<@U02BUAY35QW> regarding the Clojure Compiler disc...
# javascript
e
@broadway_lamb regarding the Clojure Compiler discussion, and the fact the JS code has to be parsed and potentially lowered to older targets, what about using the TS compiler API? It's just a random idea, but it gives you a visitable AST + the ability to downlevel by compiling it. Yes, you'll have to implement a separate program (and exchange data with it, e.g. via a pipe?) to translate TS AST to something you can read in Kotlin, spawn a separate process, but it doesn't seem totally crazy. With
tsgo
this might become even easier as it won't require a Node instance to be running.
b
We haven't considered it. Delegating the parsing to a separate process sounds like a massive performance issue. One of the benefits of GCC is that it's written in Java, so should be usable from Kotlin pretty easily. But we're open to considering other JVM-based parser implementations, provided that they are both mature and are actively maintained.
e
I think the problem with JS parsers written in Java is they won't ever be up to date, no matter what, as they can't keep up with the rapid evolution that's happening now.
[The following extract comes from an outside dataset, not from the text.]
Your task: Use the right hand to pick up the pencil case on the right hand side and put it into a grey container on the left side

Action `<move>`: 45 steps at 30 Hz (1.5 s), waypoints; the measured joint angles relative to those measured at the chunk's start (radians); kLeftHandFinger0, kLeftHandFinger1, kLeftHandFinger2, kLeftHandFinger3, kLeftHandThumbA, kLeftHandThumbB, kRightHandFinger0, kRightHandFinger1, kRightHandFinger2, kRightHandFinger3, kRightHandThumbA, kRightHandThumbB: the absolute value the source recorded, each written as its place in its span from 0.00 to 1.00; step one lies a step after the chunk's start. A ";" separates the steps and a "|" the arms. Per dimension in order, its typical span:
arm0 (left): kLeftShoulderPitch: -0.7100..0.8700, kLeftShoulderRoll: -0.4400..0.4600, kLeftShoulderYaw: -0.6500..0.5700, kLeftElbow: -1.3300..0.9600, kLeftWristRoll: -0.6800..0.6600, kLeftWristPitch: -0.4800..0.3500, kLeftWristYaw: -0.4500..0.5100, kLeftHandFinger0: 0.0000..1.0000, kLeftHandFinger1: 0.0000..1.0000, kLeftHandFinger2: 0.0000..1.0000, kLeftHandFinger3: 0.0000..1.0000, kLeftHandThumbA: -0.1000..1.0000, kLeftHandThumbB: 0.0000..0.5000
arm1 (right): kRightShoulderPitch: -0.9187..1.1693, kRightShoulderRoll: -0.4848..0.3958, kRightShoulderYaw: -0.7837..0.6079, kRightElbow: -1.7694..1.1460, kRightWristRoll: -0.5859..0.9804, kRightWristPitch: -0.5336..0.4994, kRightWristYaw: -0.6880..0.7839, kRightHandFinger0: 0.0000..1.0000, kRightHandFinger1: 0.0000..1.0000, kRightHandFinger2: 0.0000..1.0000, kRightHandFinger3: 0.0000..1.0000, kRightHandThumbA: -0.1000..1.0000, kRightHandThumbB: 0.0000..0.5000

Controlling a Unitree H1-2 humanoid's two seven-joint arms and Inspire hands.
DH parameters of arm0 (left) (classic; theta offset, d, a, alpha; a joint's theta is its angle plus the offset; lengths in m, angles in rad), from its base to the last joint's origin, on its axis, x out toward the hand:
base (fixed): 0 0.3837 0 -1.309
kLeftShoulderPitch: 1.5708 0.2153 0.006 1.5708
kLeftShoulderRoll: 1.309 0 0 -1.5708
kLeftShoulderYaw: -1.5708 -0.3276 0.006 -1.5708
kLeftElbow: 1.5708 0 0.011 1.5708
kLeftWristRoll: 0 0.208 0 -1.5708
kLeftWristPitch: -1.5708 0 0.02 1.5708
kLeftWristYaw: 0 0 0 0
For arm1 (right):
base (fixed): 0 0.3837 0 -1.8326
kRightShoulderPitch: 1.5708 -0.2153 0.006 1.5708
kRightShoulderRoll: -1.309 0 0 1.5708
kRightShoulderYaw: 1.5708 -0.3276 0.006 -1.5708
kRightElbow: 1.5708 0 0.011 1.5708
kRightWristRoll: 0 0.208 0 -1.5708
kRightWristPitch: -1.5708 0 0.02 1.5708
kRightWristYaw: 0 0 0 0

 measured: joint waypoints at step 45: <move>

Rhino survived for a long time just because JS was pretty much stale. > Delegating the parsing to a separate process sounds like a massive performance issue For context, that's how TS compiler plugins are going to work in the future, so I bet Microsoft is thinking ahead and optimizing for this use case. Plugins will communicate through IPC. IIRC, in the current set up under Node.js you can provide your own
CompilerHost
and do everything in memory if necessary, so once a Node process is up it shouldn't be a massive hit in perf.